**Task details:** Starting at the first line of the material below, retype each line exactly until you reach the line with "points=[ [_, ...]", which is also included; pictures stay out.

**Given data:**
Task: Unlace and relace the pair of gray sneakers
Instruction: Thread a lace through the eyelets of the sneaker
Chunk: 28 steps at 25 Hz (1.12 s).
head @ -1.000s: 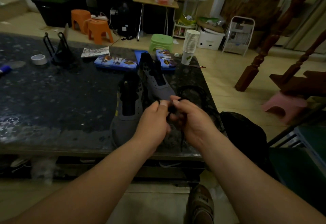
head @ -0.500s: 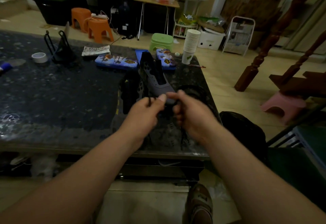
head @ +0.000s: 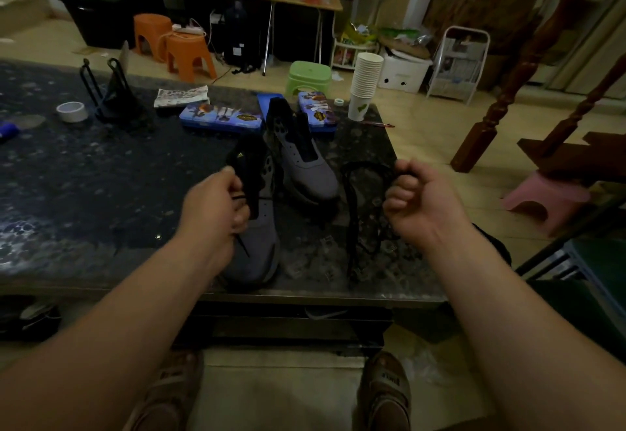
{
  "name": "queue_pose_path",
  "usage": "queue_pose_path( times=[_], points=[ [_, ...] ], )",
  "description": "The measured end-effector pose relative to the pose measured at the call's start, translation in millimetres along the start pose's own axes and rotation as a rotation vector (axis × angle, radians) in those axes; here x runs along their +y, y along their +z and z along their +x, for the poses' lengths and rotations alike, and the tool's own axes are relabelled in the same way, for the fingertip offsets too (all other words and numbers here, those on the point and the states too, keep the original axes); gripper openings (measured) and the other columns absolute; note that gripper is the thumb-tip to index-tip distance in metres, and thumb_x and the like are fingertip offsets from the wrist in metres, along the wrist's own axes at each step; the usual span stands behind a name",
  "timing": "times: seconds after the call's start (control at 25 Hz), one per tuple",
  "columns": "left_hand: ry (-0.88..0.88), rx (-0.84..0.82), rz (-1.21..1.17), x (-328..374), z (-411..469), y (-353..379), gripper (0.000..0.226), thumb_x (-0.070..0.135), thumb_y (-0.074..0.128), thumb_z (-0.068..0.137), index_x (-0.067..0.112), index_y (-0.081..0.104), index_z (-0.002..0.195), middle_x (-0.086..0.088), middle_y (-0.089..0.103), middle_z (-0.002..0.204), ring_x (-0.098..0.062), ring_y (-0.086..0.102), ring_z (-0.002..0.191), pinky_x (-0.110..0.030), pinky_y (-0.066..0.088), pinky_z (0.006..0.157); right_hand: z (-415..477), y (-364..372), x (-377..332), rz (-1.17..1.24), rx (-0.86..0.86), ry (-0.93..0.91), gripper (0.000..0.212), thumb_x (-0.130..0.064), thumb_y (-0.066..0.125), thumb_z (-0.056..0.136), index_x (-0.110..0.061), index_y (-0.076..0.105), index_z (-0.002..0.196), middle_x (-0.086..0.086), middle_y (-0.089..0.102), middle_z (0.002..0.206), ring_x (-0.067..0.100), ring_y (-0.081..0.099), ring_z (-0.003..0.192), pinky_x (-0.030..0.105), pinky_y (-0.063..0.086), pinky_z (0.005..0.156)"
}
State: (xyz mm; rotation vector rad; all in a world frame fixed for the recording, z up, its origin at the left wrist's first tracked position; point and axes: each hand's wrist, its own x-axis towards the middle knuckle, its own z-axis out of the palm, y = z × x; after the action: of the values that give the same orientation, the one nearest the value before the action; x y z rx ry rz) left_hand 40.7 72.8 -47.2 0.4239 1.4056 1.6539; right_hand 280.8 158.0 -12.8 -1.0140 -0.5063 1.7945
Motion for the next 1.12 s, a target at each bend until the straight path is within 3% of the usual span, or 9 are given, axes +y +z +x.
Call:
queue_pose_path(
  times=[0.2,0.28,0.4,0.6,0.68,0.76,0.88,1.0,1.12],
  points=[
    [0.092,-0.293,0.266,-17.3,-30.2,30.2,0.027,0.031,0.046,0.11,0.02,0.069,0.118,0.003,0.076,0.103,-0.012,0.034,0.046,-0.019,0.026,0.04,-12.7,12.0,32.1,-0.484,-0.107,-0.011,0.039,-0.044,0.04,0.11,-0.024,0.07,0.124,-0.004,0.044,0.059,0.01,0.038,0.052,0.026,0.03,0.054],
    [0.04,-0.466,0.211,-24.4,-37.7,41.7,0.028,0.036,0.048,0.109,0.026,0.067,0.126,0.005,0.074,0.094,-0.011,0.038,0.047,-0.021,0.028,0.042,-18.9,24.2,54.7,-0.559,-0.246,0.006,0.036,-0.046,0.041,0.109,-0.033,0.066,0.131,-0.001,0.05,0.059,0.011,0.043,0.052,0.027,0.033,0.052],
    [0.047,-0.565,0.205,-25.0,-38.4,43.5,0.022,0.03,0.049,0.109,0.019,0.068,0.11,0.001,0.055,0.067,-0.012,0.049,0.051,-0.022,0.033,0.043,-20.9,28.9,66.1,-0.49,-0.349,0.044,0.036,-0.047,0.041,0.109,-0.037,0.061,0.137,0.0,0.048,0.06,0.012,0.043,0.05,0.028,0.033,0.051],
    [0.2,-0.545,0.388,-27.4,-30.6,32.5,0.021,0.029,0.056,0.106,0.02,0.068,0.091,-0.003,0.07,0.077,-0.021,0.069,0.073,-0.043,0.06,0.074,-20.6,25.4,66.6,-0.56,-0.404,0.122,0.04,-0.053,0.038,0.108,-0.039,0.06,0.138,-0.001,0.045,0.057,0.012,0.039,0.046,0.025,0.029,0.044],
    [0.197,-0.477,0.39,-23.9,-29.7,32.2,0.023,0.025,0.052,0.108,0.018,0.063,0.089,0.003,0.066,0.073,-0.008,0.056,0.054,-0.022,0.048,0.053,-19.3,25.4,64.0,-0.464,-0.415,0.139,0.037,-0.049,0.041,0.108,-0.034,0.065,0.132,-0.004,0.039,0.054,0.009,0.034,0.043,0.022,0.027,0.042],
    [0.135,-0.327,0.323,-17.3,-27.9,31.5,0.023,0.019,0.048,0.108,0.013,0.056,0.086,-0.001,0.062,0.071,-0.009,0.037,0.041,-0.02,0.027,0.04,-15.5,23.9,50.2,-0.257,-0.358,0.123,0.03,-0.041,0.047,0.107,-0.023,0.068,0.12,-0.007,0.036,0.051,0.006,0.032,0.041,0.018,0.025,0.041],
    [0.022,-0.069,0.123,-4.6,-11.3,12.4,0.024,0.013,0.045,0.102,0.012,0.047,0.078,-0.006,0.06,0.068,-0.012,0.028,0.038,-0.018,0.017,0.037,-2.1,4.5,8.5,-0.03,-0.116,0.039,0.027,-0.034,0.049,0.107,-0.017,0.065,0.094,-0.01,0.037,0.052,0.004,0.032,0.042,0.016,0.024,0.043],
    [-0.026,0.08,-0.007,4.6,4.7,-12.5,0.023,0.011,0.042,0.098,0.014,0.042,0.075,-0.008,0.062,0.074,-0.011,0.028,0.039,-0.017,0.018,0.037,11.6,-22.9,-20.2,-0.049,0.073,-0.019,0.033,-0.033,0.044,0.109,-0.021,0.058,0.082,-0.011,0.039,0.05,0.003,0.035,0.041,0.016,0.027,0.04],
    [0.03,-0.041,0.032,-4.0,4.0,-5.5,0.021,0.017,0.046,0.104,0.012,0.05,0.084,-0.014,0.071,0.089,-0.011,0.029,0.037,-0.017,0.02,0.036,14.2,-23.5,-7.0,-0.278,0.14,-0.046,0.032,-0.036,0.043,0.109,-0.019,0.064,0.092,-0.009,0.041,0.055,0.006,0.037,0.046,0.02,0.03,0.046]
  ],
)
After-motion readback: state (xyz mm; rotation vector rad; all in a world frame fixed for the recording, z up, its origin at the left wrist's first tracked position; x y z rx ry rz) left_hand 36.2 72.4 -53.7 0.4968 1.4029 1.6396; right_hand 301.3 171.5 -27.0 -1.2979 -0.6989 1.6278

**Answer area:**
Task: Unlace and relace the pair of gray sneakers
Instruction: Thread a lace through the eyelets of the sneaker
Chunk: 28 steps at 25 Hz (1.12 s).
head @ -1.000s: 
head @ -0.500s: 
head @ +0.000s: 
{
  "name": "queue_pose_path",
  "usage": "queue_pose_path( times=[_], points=[ [_, ...] ], )",

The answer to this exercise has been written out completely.